Laken was one of the few farmers who braved the weather in response to the bells. Those who gathered at the Community Center were predominately men and young adults, the returned missionaries, the interns, and those who lived close enough to not have difficulties on the roads. News had filtered in from the Phulake Station before Turay and Elder Mathis had even arrived, and the effect was immediate on the people. Laken looked around the room of mirrored panic and realized that many of the deacons were with them and not at the Sanctuary. He was also noticed that Andre was missing.

Waking from the sound of his kitchen door slamming in the wind, Laken knew his nephew had left. He too had remembered the Agabus’ vision of the storm, and attributed Andre’s distant mood all evening to this. He was not surprised when the bells rang but could not guess the reason why. He was surprised as anyone when the news of May Beth reached the village.

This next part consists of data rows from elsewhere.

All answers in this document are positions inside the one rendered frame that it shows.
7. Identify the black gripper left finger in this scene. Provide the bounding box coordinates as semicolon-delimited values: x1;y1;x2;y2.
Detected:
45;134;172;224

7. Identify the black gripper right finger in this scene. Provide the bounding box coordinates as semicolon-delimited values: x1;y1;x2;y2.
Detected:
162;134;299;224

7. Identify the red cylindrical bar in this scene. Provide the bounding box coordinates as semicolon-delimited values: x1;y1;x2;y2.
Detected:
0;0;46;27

The Landers boy was in tears with his father crouched beside him on fold-out chairs in one corner of the room. May Beth’s siblings stood in shock. They had been torn from their sleep and brought to the Community Center while their parents rushed to Iasis. Elders Irons and Kerr were bombarded with questions from the people, and not one concerned the question of prayer. Laken raised his voice to get Komer Turay’s attention on the matter as soon as the komer arrived. A hundred voices hit the holy man with questions desperate for answers, and Laken was struggling to be heard when Elder Mathis burst through the door in a flurry of heavy snow.

“What is this?” he demanded, looking frazzled and as distraught as the rest of them.

“The prophecy.” Turay moved forward as the rest of the room turned to listen. “It is being fulfilled. May Beth George, the healer…she has taken her own life.”

The news hit Mathis hard and he stood stricken under the weight of an entire community waiting for him to tell them what to do. The full meaning of such a tragedy happening on their soil seemed to fill the elder with dread and he found himself inadequate for his position.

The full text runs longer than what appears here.